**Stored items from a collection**
------------------------------------------------------------

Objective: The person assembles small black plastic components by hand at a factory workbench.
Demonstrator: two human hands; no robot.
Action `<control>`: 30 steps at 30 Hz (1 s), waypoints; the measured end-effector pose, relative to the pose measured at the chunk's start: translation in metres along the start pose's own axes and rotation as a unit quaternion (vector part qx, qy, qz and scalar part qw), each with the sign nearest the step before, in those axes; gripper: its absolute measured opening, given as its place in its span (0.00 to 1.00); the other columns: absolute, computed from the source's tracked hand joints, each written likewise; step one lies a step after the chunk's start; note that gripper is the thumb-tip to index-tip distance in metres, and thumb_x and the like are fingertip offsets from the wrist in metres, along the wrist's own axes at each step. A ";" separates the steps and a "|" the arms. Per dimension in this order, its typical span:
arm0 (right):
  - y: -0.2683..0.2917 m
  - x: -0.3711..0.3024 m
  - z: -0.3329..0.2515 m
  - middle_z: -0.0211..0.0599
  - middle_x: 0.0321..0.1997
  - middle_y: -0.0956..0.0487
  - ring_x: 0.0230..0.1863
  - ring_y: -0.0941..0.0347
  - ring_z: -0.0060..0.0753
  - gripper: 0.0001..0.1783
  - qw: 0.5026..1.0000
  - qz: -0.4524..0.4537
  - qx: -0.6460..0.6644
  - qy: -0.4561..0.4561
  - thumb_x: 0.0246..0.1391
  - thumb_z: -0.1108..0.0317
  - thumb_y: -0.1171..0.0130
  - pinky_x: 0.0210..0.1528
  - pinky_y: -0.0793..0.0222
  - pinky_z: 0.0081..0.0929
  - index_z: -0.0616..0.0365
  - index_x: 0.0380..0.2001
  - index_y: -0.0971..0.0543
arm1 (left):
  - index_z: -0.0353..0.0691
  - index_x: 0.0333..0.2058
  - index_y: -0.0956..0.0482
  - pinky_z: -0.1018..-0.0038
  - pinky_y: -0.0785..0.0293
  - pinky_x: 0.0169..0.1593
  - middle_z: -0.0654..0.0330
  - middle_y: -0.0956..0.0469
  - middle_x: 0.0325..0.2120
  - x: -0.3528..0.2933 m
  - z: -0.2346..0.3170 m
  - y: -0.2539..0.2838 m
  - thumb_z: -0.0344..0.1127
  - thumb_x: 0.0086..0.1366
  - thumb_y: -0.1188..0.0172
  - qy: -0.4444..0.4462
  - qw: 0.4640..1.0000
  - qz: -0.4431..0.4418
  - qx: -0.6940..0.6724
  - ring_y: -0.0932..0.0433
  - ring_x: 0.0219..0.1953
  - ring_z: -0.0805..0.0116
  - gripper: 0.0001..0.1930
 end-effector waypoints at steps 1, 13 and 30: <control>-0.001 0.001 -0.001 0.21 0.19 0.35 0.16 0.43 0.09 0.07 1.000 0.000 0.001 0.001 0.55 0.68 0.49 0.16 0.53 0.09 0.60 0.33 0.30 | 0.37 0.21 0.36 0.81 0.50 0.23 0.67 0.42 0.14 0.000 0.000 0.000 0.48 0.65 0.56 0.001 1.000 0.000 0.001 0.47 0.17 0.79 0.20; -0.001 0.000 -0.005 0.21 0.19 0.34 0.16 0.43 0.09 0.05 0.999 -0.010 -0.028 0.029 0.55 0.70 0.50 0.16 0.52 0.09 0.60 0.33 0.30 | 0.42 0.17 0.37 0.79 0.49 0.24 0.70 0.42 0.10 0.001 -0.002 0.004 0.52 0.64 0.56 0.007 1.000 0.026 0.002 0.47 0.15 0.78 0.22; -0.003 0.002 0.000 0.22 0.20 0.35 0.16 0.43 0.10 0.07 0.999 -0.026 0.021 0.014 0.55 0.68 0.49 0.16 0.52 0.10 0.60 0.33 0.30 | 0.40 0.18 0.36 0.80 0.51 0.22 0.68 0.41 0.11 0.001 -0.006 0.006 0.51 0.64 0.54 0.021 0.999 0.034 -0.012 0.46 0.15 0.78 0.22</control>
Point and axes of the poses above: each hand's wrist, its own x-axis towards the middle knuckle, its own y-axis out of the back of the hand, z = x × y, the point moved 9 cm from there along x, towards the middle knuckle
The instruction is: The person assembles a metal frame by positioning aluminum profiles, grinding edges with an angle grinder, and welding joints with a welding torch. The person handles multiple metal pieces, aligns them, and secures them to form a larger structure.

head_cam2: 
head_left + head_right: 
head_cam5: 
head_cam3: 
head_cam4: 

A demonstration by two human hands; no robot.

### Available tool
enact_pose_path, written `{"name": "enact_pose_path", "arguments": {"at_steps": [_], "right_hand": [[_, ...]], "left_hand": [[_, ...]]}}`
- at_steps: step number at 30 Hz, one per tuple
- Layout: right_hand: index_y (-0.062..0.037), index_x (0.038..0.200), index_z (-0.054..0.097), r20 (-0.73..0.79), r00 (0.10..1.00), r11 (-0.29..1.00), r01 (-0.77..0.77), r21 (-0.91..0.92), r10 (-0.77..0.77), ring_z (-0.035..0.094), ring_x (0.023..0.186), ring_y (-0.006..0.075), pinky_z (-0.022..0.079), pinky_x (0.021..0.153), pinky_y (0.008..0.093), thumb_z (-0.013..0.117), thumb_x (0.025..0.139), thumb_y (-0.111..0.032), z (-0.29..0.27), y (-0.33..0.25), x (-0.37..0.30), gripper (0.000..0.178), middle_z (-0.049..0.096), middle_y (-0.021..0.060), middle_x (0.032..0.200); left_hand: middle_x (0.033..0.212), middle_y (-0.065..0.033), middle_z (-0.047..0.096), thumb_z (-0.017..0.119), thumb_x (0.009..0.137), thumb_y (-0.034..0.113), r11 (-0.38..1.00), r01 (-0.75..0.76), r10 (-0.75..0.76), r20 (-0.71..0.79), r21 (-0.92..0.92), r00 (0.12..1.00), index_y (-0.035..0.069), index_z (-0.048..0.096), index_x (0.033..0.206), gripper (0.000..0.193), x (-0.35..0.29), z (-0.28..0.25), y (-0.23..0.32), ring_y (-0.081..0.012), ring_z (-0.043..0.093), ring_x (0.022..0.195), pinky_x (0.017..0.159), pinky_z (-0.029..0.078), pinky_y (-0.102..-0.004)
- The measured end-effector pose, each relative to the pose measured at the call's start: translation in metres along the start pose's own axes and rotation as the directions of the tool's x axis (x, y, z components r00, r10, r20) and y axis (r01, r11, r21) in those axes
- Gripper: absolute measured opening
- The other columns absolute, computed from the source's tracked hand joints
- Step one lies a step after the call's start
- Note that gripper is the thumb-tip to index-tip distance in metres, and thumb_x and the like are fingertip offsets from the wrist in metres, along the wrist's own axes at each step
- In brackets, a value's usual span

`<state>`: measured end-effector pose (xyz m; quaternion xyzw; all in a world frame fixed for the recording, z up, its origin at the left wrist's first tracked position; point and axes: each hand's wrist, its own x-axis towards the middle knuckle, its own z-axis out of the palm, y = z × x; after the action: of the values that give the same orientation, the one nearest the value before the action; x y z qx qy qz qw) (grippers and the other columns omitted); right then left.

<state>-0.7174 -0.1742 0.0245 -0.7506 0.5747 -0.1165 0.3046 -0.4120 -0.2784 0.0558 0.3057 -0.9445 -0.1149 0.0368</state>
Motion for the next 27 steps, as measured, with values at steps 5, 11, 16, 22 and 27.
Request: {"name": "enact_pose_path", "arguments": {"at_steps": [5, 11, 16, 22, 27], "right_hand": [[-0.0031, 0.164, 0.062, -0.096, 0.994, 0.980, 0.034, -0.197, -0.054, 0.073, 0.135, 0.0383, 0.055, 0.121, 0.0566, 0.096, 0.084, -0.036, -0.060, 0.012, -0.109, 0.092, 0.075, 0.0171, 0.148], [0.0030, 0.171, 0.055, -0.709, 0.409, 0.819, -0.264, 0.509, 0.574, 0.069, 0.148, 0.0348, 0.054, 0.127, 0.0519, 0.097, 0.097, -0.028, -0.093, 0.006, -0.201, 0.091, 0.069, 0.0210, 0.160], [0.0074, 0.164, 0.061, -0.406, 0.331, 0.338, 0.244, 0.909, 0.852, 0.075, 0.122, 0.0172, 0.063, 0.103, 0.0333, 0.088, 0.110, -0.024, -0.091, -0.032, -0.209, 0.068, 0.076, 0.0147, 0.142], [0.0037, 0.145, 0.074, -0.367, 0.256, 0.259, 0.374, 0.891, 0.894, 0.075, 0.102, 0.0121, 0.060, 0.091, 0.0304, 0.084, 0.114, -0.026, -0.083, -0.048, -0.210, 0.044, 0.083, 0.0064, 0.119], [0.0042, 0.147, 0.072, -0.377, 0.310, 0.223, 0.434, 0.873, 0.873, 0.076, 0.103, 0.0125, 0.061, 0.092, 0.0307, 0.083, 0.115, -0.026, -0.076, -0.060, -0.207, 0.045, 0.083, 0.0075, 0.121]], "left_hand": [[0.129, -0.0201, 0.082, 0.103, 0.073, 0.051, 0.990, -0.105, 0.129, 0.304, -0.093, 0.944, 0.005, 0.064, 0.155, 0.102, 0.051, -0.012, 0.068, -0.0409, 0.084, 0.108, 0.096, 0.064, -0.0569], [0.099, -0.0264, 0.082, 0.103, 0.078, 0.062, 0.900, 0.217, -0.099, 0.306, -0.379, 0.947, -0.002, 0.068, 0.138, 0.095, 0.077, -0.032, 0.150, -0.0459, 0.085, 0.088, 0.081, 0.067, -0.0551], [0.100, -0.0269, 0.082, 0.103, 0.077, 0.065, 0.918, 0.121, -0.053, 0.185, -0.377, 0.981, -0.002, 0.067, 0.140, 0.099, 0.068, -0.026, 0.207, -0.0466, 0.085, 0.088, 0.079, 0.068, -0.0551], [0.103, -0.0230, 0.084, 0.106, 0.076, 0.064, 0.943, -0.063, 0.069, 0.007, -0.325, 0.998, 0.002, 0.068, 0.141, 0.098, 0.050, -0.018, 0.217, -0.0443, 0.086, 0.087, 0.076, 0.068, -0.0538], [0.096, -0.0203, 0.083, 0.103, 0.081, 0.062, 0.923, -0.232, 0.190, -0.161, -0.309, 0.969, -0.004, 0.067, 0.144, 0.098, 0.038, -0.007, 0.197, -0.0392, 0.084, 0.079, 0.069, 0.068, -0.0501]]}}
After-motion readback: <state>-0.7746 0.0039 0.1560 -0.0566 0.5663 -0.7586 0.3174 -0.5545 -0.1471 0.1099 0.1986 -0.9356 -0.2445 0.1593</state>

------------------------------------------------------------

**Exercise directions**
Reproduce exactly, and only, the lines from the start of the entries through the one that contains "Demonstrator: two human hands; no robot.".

**Answer**
Objective: The person assembles small black plastic components by hand at a factory workbench.
Demonstrator: two human hands; no robot.

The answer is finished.